The knowledge and skills about preservation evolve very quickly, and techniques that were popular in the past are often already outdated. This applies in particular to the amateur circuit, where conservation techniques are passed on over generations rather than that they are based upon the latest scientific insights. On the other hand, an amateur collector does not always have access to information about specialized techniques and products, the latter of which are often only available in large, wholesale quantities. In addition, both the budget and the qualitative requirements of the collector is often limited. All this means that the "wrong" techniques are often used. A well-known example is the use of a 'glue-acetone’ solution for impregnation: a method that is not only difficult to reverse, but which is known to sometimes result in a yellow discoloration over time.

 

With this fossil, the matrix consists of brittle chalk marl which continues to crumble. The full piece is impregnated with an adhesive solution in acetone.

 

The choice of adhesive is very important and depends upon several factors. Generally speaking the glue must be a combination of the following properties:

-reversible: ideally the adhesive should be removable. This seems not obvious, but it is nonetheless very important. This is demonstrated, for example, when a used glue in time proves to be unstable or corrosive, or when it affects or discolors the fossil, or when better conservation techniques become available, or if the fossil needs to be further prepared for research, and so on ... Reversibility of treatments is a key factor in fossil conservation.
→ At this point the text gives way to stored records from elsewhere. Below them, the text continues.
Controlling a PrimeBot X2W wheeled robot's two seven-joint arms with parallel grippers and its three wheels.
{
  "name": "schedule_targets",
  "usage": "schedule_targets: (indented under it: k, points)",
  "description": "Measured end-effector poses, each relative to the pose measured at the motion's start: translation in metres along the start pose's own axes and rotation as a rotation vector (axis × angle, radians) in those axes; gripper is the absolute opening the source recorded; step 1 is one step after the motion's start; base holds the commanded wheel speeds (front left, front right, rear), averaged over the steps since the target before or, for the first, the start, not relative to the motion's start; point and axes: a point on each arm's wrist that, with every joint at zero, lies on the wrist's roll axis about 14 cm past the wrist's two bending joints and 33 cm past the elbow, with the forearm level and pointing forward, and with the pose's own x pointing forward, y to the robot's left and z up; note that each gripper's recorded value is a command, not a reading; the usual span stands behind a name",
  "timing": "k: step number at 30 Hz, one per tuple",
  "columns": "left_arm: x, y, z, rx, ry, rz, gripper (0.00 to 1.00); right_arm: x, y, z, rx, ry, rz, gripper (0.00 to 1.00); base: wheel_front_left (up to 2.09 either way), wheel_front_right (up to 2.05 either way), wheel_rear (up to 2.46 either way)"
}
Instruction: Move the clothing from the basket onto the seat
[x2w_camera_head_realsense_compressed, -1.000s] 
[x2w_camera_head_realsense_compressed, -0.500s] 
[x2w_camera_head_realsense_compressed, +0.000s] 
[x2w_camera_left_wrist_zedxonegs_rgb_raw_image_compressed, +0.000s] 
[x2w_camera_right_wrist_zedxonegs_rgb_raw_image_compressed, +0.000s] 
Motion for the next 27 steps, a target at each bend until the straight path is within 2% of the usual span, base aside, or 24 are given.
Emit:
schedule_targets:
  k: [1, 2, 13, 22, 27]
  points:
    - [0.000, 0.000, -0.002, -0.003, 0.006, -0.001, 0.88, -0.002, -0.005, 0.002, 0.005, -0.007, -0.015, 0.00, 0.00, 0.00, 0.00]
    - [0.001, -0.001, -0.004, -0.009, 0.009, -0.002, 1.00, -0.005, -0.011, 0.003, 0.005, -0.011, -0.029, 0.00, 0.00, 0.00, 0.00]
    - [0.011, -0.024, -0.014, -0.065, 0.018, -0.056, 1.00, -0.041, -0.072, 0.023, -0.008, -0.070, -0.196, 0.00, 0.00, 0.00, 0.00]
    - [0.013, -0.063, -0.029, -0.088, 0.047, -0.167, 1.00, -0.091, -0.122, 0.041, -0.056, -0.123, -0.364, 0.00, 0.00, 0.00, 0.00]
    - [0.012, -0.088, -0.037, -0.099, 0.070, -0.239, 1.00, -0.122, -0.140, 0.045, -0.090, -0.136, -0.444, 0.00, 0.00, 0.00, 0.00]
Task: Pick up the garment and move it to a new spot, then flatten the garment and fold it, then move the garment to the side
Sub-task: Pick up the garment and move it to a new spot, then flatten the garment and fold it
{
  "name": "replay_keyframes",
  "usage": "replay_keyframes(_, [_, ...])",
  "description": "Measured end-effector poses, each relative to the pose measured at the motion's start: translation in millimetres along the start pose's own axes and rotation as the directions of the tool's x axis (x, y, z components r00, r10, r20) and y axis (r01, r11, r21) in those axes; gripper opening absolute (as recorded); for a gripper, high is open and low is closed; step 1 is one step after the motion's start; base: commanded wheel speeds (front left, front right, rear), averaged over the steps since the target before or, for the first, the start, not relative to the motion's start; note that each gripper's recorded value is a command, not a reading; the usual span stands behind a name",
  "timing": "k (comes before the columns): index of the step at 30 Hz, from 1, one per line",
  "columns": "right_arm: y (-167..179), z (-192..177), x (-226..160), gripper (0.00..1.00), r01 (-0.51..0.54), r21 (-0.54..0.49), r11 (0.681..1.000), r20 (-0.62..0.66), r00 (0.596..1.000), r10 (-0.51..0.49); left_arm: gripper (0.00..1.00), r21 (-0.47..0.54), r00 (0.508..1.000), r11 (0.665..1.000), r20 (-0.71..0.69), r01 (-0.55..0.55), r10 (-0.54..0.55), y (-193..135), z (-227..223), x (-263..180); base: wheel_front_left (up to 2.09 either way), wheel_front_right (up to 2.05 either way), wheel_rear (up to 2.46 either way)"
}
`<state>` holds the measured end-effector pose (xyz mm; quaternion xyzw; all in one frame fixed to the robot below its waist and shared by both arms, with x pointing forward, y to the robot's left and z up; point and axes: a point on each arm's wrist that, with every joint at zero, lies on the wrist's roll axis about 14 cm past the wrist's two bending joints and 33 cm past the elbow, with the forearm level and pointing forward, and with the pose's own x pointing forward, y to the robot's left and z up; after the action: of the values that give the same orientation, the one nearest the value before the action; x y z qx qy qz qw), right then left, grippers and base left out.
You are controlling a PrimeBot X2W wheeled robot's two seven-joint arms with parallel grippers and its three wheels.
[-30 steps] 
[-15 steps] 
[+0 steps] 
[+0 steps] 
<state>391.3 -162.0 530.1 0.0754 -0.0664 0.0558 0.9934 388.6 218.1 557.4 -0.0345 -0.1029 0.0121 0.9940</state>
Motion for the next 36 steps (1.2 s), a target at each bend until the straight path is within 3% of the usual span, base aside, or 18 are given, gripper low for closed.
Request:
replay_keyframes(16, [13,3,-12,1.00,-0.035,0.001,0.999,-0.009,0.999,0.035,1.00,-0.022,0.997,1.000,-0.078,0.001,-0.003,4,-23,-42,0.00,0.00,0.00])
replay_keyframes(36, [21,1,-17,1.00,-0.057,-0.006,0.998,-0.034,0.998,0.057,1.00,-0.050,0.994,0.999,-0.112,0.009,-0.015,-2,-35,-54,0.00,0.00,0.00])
-stable: the adhesive must be stable for long storage and should discolor or change chemically as little as possible.

This means that most adhesives such as the ones found in hardware stores or do-it-yourself stores do not qualify. The composition of most common commercial glues is often not known or communicated exactly, and it is not clear how the product will react over time. Although it is not possible for most amateurs to develop a specialized laboratory in order to always use the state-of-the art techniques, we propose several adhesives here which are clearly superior, particularly Osteofix and Paraloid B72. Both are available in granules which are easy to store and which must be resolved in pure acetone (this you can get in the DIY-store). It is easy to adjust the proportions for every application: thin for impregnation (e.g. 1: 10) and thicker for adhesives (e.g. 1: 1). The use of acetone does require a well-ventilated area. For those who need to stabilize regularly, it is wise to invest in a stash of one of these adhesives.

The transportation of this ammonite has gone terribly wrong. The irregularity of the fractures is not a problem, but it does call for a strong and filling adhesive. This piece is best restored with an epoxy adhesive.

 

For fixing irregular fractures or for fractures where extreme strenght is needed (for example, because of the weight of the fossil or when it needs to be prepared further) it may be best to use a two-component adhesive (epoxy). This also fills up the fracture nicely. Even though this method is not very well reversible, it sometimes is the best choice. Here too, the classic brands from the hardware store are clearly of a lesser quality than some of the professional alternatives.